Elle se souvient de la peur discrète qu’elle avait ressentie dans ses membres quand elle avait franchi le seuil du petit appartement de banlieue où il habitait. Toutes les pièces étaient plongée dans la pénombre comme si la nuit était venue à eux. Juin sous les toits, avait-il dit. Elle s’était contenté de sourire. Il l’avait invité à le suivre dans une petite cuisine que personne n’avait pensé à rafraichir depuis les années 70. Il lui avait demandé si elle voulait boire ou manger quelque chose. Elle avait dit Juste un verre d’eau, s’il te plait. Dans la pièce exiguë, il devait la frôler pour s’emparer d’un verre en Pyrex. Il n’avait jamais ouvert le placard où se trouvait la vaisselle. Il l’avait saisie par la taille et embrassée. Ses mains hésitaient sur le corps de Vera. Pierre avait encore cette timidité de fin d’adolescence, ses membres frêles qui tremblent sous l’effet du désir, aucune force dans ses bras – seulement la peur de blesser. Elle se souvient du poids de son corps chaud, de la dureté de sa verge contre son ventre à elle. Il lui avait dit qu’il avait envie de l’entraîner dans la chambre. Elle avait prononcer des mots qu’elle n’avait jamais dit. Et moi, je veux me donner à toi. Déjà dans ces quelques mots, l’intelligence des amants était là leur confirmant ce que laissait penser les caresses incertaines prodiguées dans un silence.

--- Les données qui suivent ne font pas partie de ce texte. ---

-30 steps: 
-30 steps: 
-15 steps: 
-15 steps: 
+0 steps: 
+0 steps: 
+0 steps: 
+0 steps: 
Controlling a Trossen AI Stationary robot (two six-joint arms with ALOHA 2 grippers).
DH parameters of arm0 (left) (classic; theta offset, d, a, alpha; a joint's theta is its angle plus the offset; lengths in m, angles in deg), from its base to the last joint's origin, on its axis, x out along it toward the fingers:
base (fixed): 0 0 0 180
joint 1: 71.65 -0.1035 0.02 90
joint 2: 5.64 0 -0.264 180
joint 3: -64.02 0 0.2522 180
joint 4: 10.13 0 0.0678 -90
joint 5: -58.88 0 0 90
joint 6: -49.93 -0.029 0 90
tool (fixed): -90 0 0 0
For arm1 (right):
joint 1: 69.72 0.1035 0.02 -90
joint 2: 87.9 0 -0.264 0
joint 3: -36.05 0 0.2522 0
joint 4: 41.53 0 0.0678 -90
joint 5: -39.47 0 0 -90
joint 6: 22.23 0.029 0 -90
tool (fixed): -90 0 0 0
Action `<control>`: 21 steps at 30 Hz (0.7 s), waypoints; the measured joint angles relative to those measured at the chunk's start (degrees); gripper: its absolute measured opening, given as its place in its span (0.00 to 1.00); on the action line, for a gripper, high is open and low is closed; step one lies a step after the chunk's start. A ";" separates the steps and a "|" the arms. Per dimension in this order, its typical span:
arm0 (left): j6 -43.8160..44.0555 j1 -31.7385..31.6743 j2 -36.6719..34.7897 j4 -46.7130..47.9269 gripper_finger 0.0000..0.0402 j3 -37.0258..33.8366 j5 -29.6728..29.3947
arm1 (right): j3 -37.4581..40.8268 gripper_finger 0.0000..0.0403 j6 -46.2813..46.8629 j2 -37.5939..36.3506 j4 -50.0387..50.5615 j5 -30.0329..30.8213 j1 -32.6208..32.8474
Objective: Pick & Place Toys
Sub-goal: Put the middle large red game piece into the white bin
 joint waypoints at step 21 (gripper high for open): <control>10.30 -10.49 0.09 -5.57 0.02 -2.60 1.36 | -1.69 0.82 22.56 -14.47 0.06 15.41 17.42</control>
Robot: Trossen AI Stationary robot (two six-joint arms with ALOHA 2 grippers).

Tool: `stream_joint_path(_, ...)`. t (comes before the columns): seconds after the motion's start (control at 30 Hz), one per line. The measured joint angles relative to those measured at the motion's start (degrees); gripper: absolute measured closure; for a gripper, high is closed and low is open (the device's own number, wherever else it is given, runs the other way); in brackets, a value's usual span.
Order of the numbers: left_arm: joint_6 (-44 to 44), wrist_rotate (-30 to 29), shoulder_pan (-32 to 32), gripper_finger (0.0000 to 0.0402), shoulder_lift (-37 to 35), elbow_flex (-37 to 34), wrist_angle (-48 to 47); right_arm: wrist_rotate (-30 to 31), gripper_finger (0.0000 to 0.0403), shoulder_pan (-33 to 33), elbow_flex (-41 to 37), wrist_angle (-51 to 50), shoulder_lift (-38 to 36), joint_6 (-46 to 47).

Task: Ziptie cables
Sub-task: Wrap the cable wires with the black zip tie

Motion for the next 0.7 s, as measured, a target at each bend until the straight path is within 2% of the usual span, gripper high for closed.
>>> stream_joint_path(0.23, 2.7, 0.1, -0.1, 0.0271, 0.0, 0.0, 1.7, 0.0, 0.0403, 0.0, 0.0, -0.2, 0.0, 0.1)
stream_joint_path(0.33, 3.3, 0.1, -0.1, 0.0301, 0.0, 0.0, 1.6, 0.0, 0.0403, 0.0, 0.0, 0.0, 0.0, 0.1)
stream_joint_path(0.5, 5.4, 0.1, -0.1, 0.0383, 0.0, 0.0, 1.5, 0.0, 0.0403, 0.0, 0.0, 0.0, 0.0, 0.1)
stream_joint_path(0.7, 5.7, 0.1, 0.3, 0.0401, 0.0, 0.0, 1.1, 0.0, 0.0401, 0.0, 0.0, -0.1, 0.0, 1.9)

Elle se souvient qu’elle portait une robe bleue aux fines rayures blanches qui se déboutonnait par le devant. Dans la chambre, elle s’était allongé et il avait défait chaque bouton comme s’il n’avait pas le droit de lui retirer ses vêtements. Il embrassait les centimètres de peau qui se laissait au fur à mesure à lui. Elle n’avait pas de soutien-gorge et sa peau était légèrement collante. Elle s’était sentie mal à l’aise de l’attention portée à son corps de femme mais n’avait rien laissé voir. Il avait fait rentrer ses doigts en elle et regardait son plaisir en vigie. Ses mains à elle cherchaient l’entièreté de son torse avant tenir sa verge entre ses doigts. Elle l’avait senti grandir pendant qu’il l’aimait à la manière d’une femme. Déjà, à cet instant, elle avait failli se perdre en elle-même, ne parvenant pas à se domestiquer dans un plaisir qu’elle n’avait jamais eu. Avant ce jour, elle avait accompli cela comme un rituel, un sacrifice, sans savoir. Elle mendia sa queue. Et, dans la chaleur étouffante, le premier jour de l’été, il lu le plaisir sur ses traits de trente ans.